▶ **What is expected**:
Could you print, exactly as they stand, the lines from the one holding "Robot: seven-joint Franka" to the end of the data below, and nothing more?

(Beginning of Available data)

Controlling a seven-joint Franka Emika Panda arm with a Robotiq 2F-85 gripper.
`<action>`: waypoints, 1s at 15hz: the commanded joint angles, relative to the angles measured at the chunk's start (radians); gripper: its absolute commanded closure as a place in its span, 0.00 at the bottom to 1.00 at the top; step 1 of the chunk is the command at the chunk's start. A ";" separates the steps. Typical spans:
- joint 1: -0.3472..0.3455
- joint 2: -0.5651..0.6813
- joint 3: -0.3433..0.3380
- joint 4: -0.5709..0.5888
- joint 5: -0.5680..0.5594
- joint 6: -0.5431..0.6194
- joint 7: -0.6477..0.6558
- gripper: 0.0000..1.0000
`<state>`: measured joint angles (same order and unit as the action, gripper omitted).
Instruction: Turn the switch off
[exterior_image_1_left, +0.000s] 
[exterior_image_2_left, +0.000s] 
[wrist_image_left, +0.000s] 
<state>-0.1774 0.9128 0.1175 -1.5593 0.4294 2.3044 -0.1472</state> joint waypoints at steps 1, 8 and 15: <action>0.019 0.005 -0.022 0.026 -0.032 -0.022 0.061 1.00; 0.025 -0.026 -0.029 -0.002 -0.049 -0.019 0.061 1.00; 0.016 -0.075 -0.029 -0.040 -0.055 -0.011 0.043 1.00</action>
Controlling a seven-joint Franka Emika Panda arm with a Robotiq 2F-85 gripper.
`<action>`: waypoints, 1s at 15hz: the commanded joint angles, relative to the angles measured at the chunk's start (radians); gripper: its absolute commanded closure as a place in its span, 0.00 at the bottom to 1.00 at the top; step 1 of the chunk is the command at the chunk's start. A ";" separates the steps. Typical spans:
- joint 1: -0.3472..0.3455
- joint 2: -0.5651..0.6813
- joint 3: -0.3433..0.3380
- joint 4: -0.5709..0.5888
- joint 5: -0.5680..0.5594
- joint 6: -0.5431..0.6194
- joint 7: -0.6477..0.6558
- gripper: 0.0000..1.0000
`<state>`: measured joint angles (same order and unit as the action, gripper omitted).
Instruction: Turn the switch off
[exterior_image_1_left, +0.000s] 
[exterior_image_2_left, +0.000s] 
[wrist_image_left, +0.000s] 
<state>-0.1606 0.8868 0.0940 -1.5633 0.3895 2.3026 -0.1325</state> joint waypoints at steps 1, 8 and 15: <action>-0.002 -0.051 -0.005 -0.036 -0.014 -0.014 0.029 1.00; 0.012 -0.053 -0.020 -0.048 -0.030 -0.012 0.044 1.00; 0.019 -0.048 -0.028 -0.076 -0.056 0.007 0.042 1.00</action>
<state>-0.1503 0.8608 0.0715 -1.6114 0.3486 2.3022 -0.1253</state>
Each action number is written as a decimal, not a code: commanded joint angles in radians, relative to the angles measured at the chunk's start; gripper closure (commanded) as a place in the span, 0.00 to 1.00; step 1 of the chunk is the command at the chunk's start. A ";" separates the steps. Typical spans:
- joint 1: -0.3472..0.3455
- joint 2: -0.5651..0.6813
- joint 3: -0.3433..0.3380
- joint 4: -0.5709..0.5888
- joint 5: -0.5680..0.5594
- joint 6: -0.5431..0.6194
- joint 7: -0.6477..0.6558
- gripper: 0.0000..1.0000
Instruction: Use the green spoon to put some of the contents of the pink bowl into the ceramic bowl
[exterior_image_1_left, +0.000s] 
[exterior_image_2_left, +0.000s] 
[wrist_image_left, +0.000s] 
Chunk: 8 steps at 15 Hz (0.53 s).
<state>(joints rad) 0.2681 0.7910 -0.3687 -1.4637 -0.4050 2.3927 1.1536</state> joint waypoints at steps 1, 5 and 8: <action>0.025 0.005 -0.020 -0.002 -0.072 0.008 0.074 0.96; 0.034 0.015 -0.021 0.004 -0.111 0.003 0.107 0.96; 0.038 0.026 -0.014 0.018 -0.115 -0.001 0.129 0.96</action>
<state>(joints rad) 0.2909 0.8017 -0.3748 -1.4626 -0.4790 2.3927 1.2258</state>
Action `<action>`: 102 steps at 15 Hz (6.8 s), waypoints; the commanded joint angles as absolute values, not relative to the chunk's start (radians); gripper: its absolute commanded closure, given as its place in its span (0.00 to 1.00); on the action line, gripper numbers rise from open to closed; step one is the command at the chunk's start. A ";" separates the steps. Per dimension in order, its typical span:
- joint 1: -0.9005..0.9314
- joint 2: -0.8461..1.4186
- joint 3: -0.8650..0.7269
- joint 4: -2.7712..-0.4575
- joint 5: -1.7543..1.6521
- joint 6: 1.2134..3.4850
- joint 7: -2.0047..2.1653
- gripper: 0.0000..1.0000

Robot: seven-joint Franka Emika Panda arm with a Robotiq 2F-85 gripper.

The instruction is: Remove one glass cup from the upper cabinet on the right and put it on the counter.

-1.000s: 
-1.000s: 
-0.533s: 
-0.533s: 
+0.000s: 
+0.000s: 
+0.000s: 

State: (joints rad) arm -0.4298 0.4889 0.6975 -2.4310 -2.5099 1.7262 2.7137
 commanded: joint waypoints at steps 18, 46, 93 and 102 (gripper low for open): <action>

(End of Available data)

▶ **Exercise result**:
Robot: seven-joint Franka Emika Panda arm with a Robotiq 2F-85 gripper.

The instruction is: Remove one glass cup from the upper cabinet on the right and put it on the counter.

-1.000s: 
-1.000s: 
-0.533s: 
-0.533s: 
+0.000s: 
+0.000s: 
+0.000s: 

State: (joints rad) arm -0.4298 0.4889 0.6975 -2.4310 -2.5099 1.7262 2.7137
 commanded: joint waypoints at steps 18, 46, 93 and 102 (gripper low for open): <action>

Work on the answer is now done.